** Exercise details **
Once the images are removed, set down everything else in the listing below exactly.
BEGIN
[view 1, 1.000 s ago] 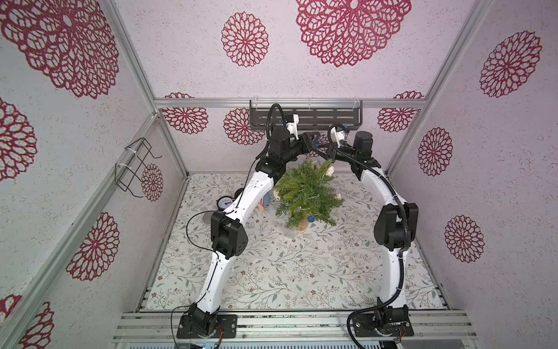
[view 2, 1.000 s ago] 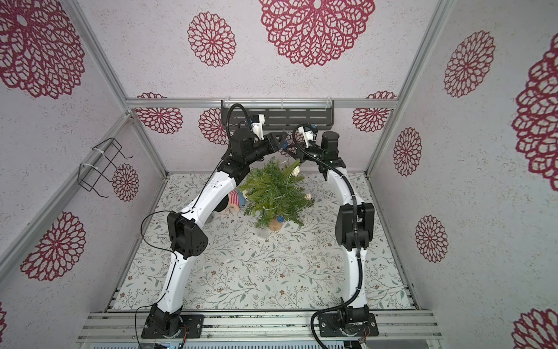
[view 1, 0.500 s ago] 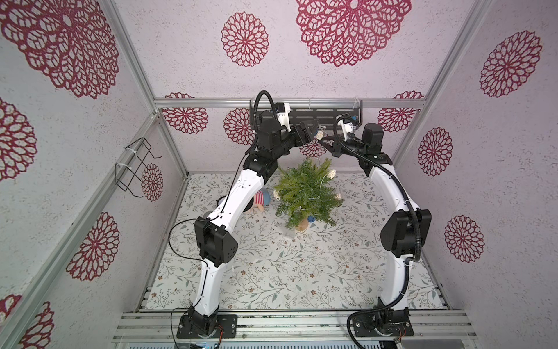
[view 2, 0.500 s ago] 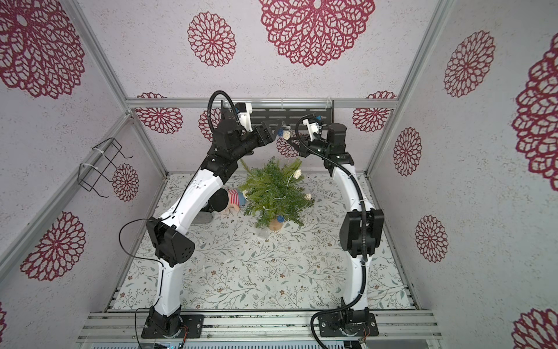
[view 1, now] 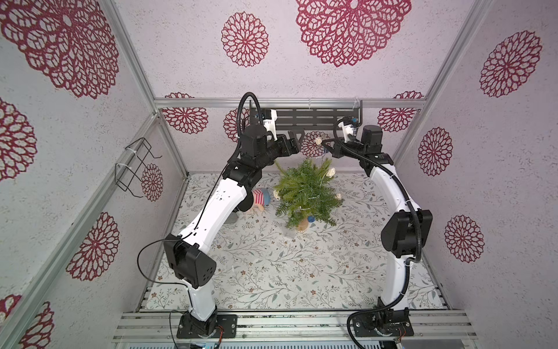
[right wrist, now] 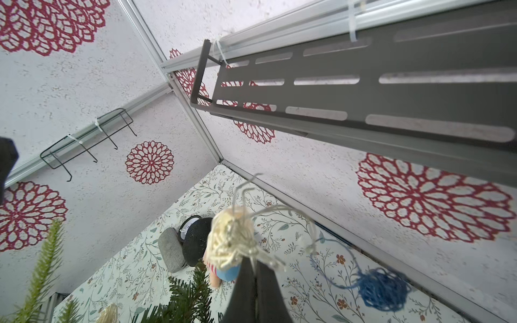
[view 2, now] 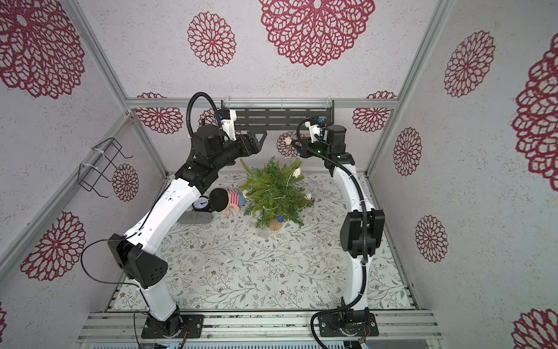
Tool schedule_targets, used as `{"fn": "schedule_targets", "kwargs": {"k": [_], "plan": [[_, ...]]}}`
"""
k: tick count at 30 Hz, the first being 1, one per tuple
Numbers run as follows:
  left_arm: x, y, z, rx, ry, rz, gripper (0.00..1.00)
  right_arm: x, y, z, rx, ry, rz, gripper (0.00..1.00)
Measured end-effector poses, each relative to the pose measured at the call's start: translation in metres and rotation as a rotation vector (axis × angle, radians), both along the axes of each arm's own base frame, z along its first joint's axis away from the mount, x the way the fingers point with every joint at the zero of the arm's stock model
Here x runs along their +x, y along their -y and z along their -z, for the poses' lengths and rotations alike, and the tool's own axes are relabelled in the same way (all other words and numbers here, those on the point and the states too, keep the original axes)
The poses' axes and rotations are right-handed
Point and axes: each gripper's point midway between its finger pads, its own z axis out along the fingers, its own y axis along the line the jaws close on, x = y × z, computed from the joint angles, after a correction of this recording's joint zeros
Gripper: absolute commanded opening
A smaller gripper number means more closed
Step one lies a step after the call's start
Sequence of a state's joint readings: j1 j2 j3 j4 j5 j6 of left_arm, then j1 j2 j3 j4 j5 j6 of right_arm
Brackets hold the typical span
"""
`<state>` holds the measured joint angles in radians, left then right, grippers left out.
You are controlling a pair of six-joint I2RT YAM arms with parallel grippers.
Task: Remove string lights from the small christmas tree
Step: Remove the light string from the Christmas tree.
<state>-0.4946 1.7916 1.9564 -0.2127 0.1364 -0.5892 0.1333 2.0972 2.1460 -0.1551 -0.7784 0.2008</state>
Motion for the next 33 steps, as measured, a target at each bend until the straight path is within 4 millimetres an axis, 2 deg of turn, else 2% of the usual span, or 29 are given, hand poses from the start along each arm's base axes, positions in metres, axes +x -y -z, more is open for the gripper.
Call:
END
** Answer section **
[view 1, 1.000 s ago] 
[view 2, 1.000 s ago] 
[view 1, 0.500 s ago] 
[view 2, 0.500 s ago] 
[view 1, now] 
[right wrist, now] 
[view 2, now] 
Tool schedule_targets, used as `{"fn": "schedule_targets", "kwargs": {"k": [_], "plan": [[_, ...]]}}`
"""
k: tick count at 30 Hz, the first being 1, one per tuple
Numbers run as follows:
  left_arm: x, y, z, rx, ry, rz, gripper (0.00..1.00)
  right_arm: x, y, z, rx, ry, rz, gripper (0.00..1.00)
Measured end-effector poses, each relative to the pose measured at the call's start: translation in metres and rotation as a rotation vector (axis × angle, radians), both along the axes of each arm's own base frame, z along its first joint's axis away from the mount, x the way the fingers point with every joint at the zero of the arm's stock model
Here x runs along their +x, y along their -y and z along their -z, for the poses' lengths and rotations alike, and the tool's own axes are relabelled in the same way (all other words and numbers here, those on the point and the states too, keep the original axes)
The poses' axes and rotations are right-handed
Point and axes: each gripper's point midway between its finger pads, its own z axis out along the fingers, its own y axis along the line the jaws close on, x = y × z, computed from the joint angles, after a correction of this recording's joint zeros
Gripper: absolute commanded opening
A smaller gripper number means more closed
Step one lies a step after the call's start
Sequence of a state's joint readings: j1 j2 j3 j4 j5 j6 of left_arm, then j1 j2 j3 j4 j5 j6 of right_arm
Brackets hold the typical span
"""
`<state>` holds the measured joint angles in radians, left then right, grippers left out.
You are controlling a pair of six-joint I2RT YAM arms with parallel grippers.
Task: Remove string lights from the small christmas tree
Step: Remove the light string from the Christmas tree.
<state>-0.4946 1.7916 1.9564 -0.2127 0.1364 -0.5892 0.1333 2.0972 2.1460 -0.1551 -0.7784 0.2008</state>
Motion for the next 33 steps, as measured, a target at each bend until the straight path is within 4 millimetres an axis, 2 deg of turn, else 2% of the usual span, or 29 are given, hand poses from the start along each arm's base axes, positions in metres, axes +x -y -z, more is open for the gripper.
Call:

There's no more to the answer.